Two of her paintings—characterized by sweeping strokes of multiple colors—utilize the I Ching and Tai Chi. “Human, All Too Human,” for instance, displays Chinese characters in the corner, and is in homage to one of Hilton’s friends. What she found through collecting horse pieces for this exhibit gave her a new perspective on her own work.
“I’m basically a formalist deep down, but a lot of my themes in the last few years have been heavy duty themes—Judeo-Christian juxtaposed with Native American themes, for instance—and I’ve always tried to stay away from the personal,” she says. “I noticed when I put those paintings up, they’re all very personal, which kind of surprised me.”
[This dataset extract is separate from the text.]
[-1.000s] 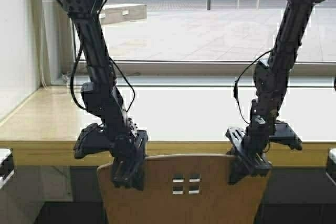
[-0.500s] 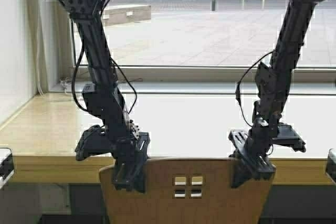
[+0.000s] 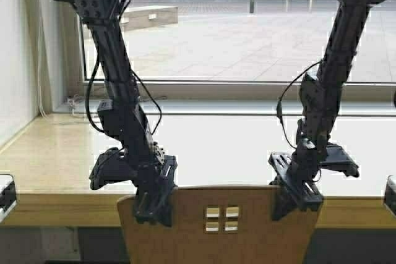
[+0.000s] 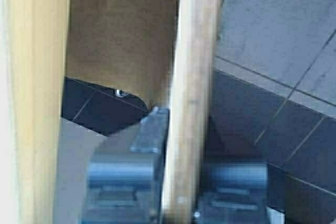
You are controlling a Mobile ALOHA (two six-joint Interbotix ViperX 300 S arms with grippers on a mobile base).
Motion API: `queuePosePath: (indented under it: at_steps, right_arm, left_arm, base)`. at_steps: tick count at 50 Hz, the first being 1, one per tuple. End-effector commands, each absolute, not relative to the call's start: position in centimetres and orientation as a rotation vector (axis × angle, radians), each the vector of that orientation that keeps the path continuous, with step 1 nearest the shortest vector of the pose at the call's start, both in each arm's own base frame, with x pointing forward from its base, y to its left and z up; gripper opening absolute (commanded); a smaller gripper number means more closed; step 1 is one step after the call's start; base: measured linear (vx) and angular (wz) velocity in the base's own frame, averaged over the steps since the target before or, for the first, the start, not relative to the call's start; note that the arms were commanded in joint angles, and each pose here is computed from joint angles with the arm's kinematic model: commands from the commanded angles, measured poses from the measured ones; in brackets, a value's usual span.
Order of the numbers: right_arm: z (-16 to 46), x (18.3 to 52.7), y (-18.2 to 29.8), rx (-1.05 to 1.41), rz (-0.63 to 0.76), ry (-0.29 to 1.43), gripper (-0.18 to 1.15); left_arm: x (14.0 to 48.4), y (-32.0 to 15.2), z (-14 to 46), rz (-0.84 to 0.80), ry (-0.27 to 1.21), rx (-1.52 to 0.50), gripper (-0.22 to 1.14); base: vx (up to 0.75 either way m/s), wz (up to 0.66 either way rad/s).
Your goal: Push the chairs under the table
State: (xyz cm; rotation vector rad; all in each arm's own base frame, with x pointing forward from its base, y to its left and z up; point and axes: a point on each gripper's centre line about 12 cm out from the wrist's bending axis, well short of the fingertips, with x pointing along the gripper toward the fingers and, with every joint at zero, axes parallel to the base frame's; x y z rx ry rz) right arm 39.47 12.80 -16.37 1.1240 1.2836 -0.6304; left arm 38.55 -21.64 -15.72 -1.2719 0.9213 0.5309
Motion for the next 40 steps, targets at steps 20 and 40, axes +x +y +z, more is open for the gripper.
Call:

Hilton, Laber and Dragonfly will give talks on their pieces at MAM this week, and Laber plans on installing one more sculpture inside the museum. On some sculptures, Laber says, he’s spent up to two years putting them together but this one he’s doing in a month specifically for this exhibit. He, too, finds his own surprises when pinning and welding the car parts together.
“You kind of have to make up your own mind as far as what’s happening,” he says. “A lot of people ask me, ‘What’s going to happen, is the rider going to get it? Is the buffalo going to get it? Are they going to crash or are they going to make it?’ I just can’t tell ya. I think of the sculpture as I go along, and things change constantly. It’s never a finished thought in my mind.”
The Missoula Art Museum presents an artists reception for Elk Dogs Friday, Dec. 5, from 5 to 8 PM with an artists talk at 7 PM. Free.